# Lab 2a Analyzing Bokmässan Tweets

To learn more detailed Python programming (if you need to) you can also study chapters 1-9 from the free online book [Python for Everybody](https://www.py4e.com/html3/), however it is not essential to completing the labs.

Now you are familiar with Jupyter, we can now try out a simple analysis of Twitter data with a focus on data cleansing.

Firstly, we need to load the relevant Python modules that we will use in the code later by running the next code cell. In this cell, we use the `import` command to load five modules:

1. `pandas` - A collection of utilities to load and manipulate data tables.
1. `textmining` - Functions for statistical text mining, focused on the bag-of-words model.
1. `wordcloud` - A visualization module that generates wordclouds.
1. `matplotlib` -  A 2D plotting library to create figures such as charts and plots.
1. `sklearn` -  Scikit-learn, a library of machine learning algorithms.

In [None]:
# Run this cell to import the modules and set up some stuff
import pandas as pd
import textmining as tm
import wordcloud
import matplotlib
from sklearn.feature_extraction.text import CountVectorizer
# the following two lines set up our visualization settings
%matplotlib inline
matplotlib.pyplot.rcParams['figure.figsize'] = [10, 6]

## Analysis of Twitter data from the book fair

You have been hired as consultants by a book publisher who wants you to find out which themes and books have generated attention on Twitter during the 2016 book fair in Gothenburg.

Your task is to find out if there is any topic that has been particularly hot on Twitter before the book fair and during the book fair and to present a proposal to the company on what themes seem to create debate. In this lab we focus on data preparation. In order to prepare data, it is important to understand data

**Q1.** What do you think is distinctive Twitter data and how will this effect how we might want to pre-process the data?

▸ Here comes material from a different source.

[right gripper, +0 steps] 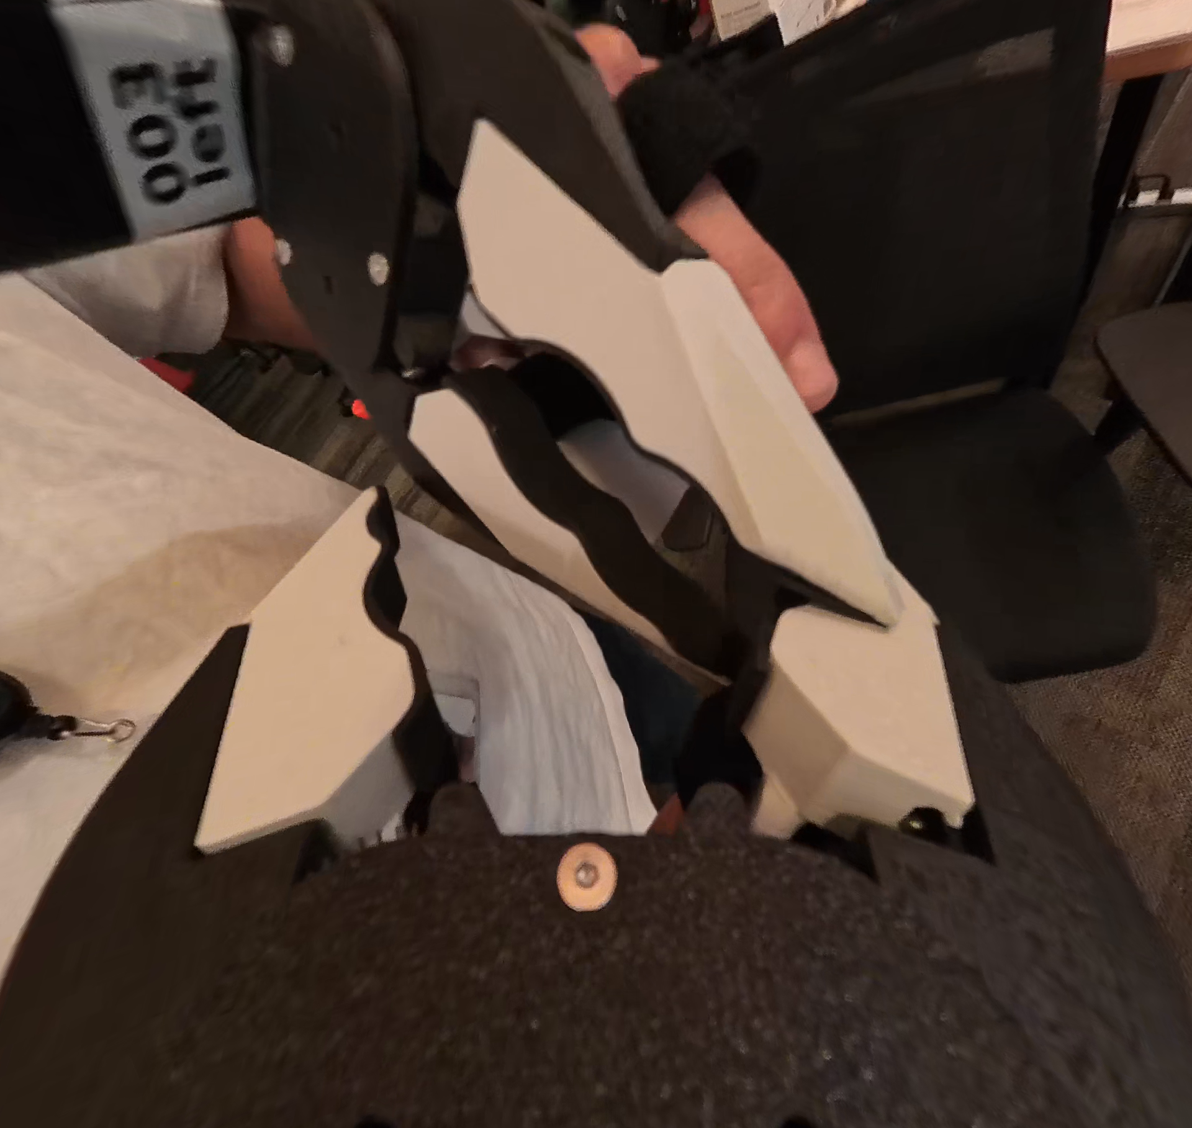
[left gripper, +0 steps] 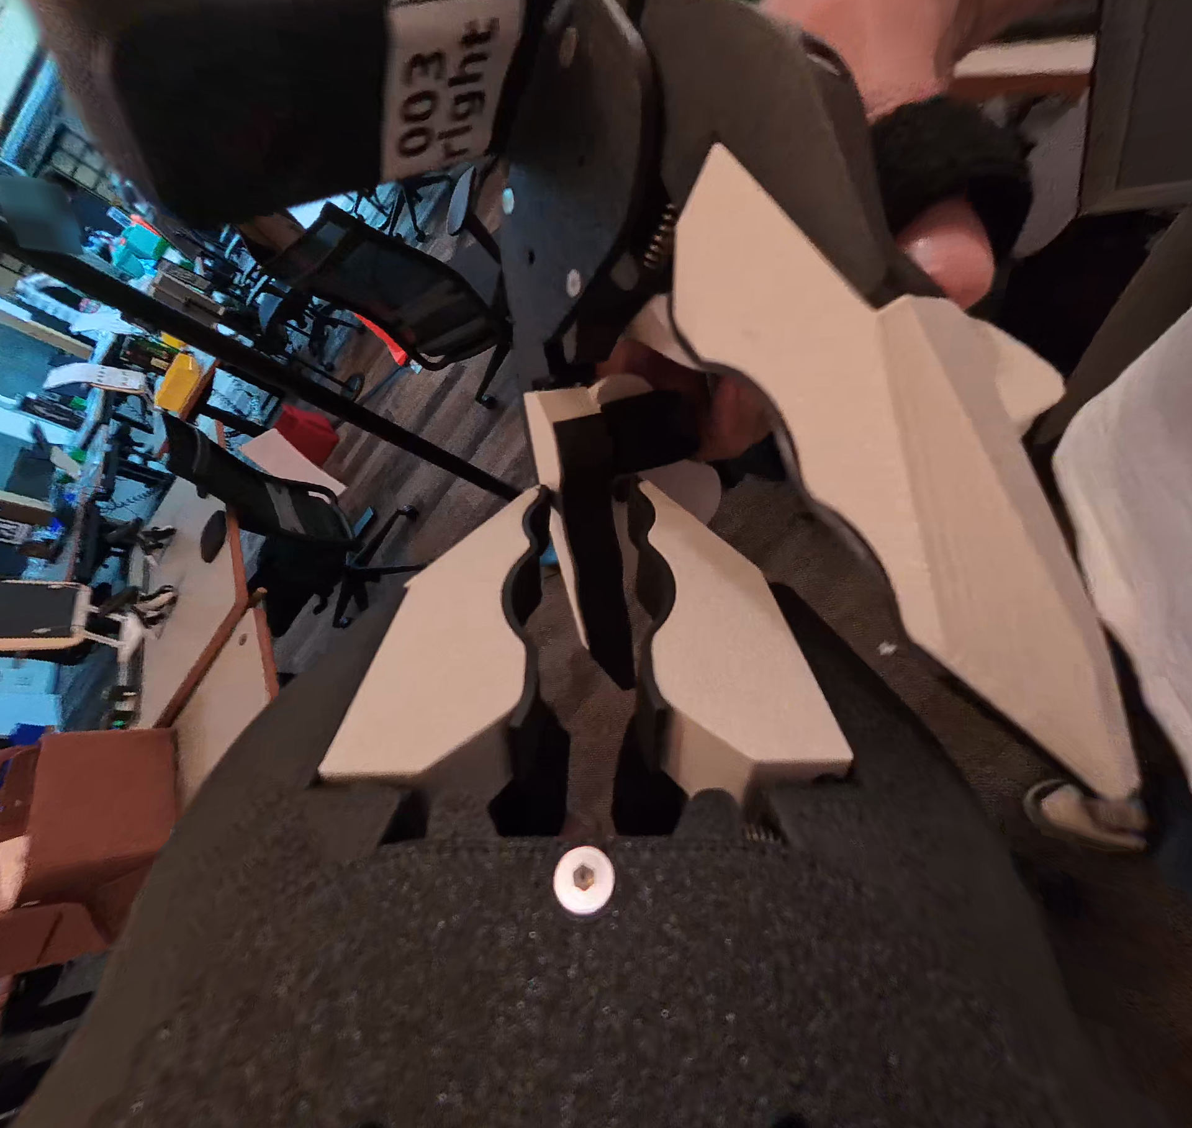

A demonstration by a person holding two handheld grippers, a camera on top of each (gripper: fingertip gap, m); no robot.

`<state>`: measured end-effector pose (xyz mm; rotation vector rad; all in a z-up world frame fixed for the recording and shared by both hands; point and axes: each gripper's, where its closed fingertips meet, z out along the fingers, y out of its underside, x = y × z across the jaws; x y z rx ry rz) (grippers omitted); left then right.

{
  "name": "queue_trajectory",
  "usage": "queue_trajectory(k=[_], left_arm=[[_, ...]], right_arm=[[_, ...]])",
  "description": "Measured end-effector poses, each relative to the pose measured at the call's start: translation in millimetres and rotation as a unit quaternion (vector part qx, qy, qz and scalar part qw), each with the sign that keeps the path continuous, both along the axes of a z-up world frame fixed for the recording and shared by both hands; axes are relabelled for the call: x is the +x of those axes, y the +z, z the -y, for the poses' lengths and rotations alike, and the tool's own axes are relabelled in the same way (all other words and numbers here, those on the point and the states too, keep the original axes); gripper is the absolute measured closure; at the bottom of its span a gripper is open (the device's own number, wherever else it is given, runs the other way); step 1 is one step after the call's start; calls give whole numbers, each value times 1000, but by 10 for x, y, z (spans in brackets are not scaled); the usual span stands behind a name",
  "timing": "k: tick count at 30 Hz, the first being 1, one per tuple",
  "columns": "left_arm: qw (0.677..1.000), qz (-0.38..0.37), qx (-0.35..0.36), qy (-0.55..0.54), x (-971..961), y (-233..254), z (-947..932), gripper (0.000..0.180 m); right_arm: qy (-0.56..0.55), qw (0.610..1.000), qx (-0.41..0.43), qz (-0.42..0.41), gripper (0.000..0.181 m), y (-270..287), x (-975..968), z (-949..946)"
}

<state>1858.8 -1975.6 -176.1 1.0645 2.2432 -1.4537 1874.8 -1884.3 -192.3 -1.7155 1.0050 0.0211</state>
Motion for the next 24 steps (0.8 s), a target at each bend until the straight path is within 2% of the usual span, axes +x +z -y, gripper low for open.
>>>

Provide your answer by editing the cell below:

*Edit this cell to type your answer here*

*Hint: Double-click on this cell to edit it, then to exit edit-mode run the cell using the `Run` button in the toolbar above or press shift-return*.

## Data pre-processing

Often, the data to be analyzed must be cleansed before we can use it. Data cleansing can include tasks such as dealing with missing values or, as in our case, filtering out some parts of the raw text data. Data you have been provided with was collected from Twitter during the period May 2016 to September 2016 during the "Book Fair" event.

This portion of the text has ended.